▶ What you have to do:
Return the records, each one exactly as written.

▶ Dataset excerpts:

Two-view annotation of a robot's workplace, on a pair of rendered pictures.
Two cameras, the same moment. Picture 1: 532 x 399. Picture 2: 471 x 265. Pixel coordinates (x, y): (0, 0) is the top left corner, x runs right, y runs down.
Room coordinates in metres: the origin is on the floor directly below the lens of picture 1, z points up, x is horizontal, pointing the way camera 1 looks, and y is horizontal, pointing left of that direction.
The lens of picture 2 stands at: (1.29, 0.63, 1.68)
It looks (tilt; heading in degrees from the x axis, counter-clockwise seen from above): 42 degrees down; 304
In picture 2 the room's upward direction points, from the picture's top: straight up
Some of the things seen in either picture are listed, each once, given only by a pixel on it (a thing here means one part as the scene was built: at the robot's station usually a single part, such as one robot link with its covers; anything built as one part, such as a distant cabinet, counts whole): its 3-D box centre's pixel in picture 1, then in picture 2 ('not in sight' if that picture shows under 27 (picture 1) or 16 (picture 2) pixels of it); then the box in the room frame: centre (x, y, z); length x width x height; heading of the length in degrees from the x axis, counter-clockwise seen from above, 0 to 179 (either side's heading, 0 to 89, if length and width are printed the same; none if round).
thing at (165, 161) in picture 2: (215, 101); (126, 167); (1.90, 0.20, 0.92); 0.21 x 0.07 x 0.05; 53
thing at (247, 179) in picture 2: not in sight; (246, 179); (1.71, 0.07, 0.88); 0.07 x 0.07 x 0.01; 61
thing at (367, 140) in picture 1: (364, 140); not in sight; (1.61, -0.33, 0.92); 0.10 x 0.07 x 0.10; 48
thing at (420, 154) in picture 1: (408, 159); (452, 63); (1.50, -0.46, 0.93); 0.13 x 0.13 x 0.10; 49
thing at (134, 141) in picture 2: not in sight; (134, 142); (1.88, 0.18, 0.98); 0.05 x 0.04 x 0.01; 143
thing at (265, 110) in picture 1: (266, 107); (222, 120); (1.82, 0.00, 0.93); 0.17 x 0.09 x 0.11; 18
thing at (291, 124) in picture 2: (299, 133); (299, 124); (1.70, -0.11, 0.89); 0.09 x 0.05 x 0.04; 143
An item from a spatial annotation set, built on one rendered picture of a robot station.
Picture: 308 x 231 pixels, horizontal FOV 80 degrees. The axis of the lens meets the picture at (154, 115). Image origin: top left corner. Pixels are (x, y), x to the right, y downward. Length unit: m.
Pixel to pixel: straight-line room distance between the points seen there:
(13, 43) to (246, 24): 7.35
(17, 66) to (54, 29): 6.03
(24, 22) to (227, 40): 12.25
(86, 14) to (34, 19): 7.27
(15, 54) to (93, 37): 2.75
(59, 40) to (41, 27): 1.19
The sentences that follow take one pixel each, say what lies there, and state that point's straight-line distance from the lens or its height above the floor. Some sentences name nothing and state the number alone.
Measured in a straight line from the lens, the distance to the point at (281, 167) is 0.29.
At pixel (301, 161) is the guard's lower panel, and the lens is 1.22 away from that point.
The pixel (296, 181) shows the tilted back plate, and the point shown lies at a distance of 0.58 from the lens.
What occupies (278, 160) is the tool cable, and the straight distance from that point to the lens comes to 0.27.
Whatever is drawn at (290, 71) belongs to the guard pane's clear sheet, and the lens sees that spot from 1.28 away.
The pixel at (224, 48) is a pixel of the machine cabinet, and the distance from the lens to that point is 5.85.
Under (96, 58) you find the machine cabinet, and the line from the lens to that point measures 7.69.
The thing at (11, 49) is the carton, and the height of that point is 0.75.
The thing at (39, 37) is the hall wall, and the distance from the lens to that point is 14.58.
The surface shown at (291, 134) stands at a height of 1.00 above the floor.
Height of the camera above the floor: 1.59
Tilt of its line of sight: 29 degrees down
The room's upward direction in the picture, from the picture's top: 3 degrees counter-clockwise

▶ Solution to this exercise:
Two-view annotation of a robot's workplace, on a pair of rendered pictures.
Two cameras, the same moment. Picture 1: 532 x 399. Picture 2: 471 x 265. Pixel coordinates (x, y): (0, 0) is the top left corner, x runs right, y runs down.
Room coordinates in metres: the origin is on the floor directly below the lens of picture 1, z points up, x is horizontal, pointing the way camera 1 looks, and y is horizontal, pointing left of that direction.
The lens of picture 2 stands at: (1.29, 0.63, 1.68)
It looks (tilt; heading in degrees from the x axis, counter-clockwise seen from above): 42 degrees down; 304
In picture 2 the room's upward direction points, from the picture's top: straight up
Some of the things seen in either picture are listed, each once, given only by a pixel on it (a thing here means one part as the scene was built: at the robot's station usually a single part, such as one robot link with its covers; anything built as one part, such as a distant cabinet, counts whole): its 3-D box centre's pixel in picture 1, then in picture 2 ('not in sight' if that picture shows under 27 (picture 1) or 16 (picture 2) pixels of it); then the box in the room frame: centre (x, y, z); length x width x height; heading of the length in degrees from the x axis, counter-clockwise seen from above, 0 to 179 (either side's heading, 0 to 89, if length and width are printed the same; none if round).
thing at (165, 161) in picture 2: (215, 101); (126, 167); (1.90, 0.20, 0.92); 0.21 x 0.07 x 0.05; 53
thing at (247, 179) in picture 2: not in sight; (246, 179); (1.71, 0.07, 0.88); 0.07 x 0.07 x 0.01; 61
thing at (367, 140) in picture 1: (364, 140); not in sight; (1.61, -0.33, 0.92); 0.10 x 0.07 x 0.10; 48
thing at (420, 154) in picture 1: (408, 159); (452, 63); (1.50, -0.46, 0.93); 0.13 x 0.13 x 0.10; 49
thing at (134, 141) in picture 2: not in sight; (134, 142); (1.88, 0.18, 0.98); 0.05 x 0.04 x 0.01; 143
thing at (265, 110) in picture 1: (266, 107); (222, 120); (1.82, 0.00, 0.93); 0.17 x 0.09 x 0.11; 18
thing at (291, 124) in picture 2: (299, 133); (299, 124); (1.70, -0.11, 0.89); 0.09 x 0.05 x 0.04; 143
An item from a spatial annotation set, built on one rendered picture of a robot station.
Picture: 308 x 231 pixels, horizontal FOV 80 degrees. The axis of the lens meets the picture at (154, 115). Image origin: top left corner. Pixels are (x, y), x to the right, y downward. Length unit: m.
Pixel to pixel: straight-line room distance between the points seen there:
(13, 43) to (246, 24): 7.35
(17, 66) to (54, 29): 6.03
(24, 22) to (227, 40): 12.25
(86, 14) to (34, 19): 7.27
(15, 54) to (93, 37): 2.75
(59, 40) to (41, 27): 1.19
The sentences that follow take one pixel each, say what lies there, and state that point's straight-line distance from the lens or its height above the floor. Some sentences name nothing and state the number alone.
Measured in a straight line from the lens, the distance to the point at (281, 167) is 0.29.
At pixel (301, 161) is the guard's lower panel, and the lens is 1.22 away from that point.
The pixel (296, 181) shows the tilted back plate, and the point shown lies at a distance of 0.58 from the lens.
What occupies (278, 160) is the tool cable, and the straight distance from that point to the lens comes to 0.27.
Whatever is drawn at (290, 71) belongs to the guard pane's clear sheet, and the lens sees that spot from 1.28 away.
The pixel at (224, 48) is a pixel of the machine cabinet, and the distance from the lens to that point is 5.85.
Under (96, 58) you find the machine cabinet, and the line from the lens to that point measures 7.69.
The thing at (11, 49) is the carton, and the height of that point is 0.75.
The thing at (39, 37) is the hall wall, and the distance from the lens to that point is 14.58.
The surface shown at (291, 134) stands at a height of 1.00 above the floor.
Height of the camera above the floor: 1.59
Tilt of its line of sight: 29 degrees down
The room's upward direction in the picture, from the picture's top: 3 degrees counter-clockwise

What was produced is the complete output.